A post shared by Vikas Khanna (@vikaskhannagroup) on

Vikas has earlier opened up about how his grandmother is his inspiration behind his love for cooking. As adorable as the picture of him feeding his grandmother is, the caption is what stole our hearts. It read “Found an old letter I had written to my grandma from my early days in New York, but never mailed it. I think it was Feb, 2001. My dearest Biji (Grandma), Bow to touch your feet. I hope your health is fine. I started a new job at a small café near WTC. Its American food, I find it very bland. But I work very hard to fit in. One dishwasher is from Mexico, he is very nice to me. Reminds me of home. New York is very big and very bright, and I feel invisible and lost. Winters here hurt my bones. The rain does not have any fragrance. The sweater you knitted keeps me warm. Somedays I feel that I will never find my identity here, but I will keep going to make you proud one day. Promise. I miss you and my Golden Temple and my city and my Lawrence Garden and whatever I left behind. Somedays I feel that your tired prince is a slave and would never be anyone or anything. Whatever remains of me is still hopeful because of you. Remember that you used to tell me a story of a heroic seed that broke through the wall and grew. I feel good then. I am far but very close to you. Your Prince, Viku.”

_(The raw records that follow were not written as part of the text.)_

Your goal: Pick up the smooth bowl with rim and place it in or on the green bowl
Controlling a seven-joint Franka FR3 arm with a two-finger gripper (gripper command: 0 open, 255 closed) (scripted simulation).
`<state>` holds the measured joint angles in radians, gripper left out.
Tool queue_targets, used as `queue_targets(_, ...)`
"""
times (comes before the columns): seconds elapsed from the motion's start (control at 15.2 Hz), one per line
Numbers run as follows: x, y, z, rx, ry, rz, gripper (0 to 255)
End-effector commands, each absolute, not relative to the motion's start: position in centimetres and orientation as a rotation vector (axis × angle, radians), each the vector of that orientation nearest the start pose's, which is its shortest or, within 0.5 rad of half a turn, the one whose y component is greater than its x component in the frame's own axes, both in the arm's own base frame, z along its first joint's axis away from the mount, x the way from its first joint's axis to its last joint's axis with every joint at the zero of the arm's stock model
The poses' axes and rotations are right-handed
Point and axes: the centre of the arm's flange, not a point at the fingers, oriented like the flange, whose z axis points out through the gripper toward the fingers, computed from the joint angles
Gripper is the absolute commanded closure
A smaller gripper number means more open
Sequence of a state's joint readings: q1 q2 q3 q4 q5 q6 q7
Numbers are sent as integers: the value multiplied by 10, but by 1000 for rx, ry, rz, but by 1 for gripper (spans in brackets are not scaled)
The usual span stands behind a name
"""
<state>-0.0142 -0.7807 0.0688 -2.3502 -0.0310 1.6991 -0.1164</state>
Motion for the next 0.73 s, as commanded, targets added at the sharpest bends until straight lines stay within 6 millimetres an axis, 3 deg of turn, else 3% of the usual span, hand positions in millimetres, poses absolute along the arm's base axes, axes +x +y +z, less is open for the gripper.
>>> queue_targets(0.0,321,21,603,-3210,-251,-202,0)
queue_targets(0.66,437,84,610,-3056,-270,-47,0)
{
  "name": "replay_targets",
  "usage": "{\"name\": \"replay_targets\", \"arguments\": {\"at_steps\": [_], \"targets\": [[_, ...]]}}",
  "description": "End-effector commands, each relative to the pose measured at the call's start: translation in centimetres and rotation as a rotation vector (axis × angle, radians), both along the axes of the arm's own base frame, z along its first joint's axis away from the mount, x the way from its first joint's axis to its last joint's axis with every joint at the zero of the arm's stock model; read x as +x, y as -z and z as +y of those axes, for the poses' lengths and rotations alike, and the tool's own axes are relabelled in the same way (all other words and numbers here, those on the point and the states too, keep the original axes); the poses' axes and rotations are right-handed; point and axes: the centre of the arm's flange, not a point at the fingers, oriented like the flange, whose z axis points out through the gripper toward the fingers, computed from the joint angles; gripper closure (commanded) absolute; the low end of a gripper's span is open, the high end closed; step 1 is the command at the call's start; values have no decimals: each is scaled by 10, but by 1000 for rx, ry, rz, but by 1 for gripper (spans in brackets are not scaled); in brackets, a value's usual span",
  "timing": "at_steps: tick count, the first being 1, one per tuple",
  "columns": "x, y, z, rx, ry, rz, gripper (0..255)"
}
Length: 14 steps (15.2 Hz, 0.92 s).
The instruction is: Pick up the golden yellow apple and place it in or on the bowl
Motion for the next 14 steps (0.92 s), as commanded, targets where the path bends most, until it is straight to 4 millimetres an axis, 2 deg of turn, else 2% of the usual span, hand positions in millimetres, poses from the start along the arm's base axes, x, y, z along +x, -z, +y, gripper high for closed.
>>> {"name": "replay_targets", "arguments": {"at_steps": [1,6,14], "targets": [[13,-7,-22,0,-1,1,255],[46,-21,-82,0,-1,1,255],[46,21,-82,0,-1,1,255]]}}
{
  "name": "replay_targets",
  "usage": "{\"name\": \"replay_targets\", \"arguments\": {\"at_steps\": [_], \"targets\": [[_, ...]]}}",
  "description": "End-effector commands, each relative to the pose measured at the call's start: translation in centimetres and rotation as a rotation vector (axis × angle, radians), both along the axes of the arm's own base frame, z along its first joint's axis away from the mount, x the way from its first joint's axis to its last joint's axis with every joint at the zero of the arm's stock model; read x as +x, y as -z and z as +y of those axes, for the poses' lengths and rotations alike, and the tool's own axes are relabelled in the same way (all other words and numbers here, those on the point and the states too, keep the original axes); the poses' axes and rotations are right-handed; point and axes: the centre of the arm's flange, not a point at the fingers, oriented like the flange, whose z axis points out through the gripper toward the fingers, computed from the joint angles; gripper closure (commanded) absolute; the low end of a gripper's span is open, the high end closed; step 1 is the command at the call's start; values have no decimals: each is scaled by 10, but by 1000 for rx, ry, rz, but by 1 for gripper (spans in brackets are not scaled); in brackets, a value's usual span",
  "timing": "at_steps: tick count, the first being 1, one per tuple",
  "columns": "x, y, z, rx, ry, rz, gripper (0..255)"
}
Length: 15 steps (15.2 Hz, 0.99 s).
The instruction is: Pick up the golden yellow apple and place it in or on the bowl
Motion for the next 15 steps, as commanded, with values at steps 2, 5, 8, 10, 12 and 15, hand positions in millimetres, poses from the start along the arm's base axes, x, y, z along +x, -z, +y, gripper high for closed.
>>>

I think that is the cutest thing I have read in like, forever. Vikas is so candidly talking about his struggles with life, being homesick, and of course missing his family and the way it is written, you can almost feel it. Even though this was written 20 years ago, it just holds so much relevance. If I ever moved abroad, I think I would be telling my grandmother very similar things (only difference is I would call her, who sends letters anymore?).

One of the biggest things that also shone out to us is how Vikas was called prince by his grandmother. Don’t grandparents always spoil us silly? It’s literally the best thing ever.

Nothing compares to the unconditional love that exists between all grandparents and their grandchildren. This letter is everything pure, adorable and I just can’t seem to stop reading it over and over again.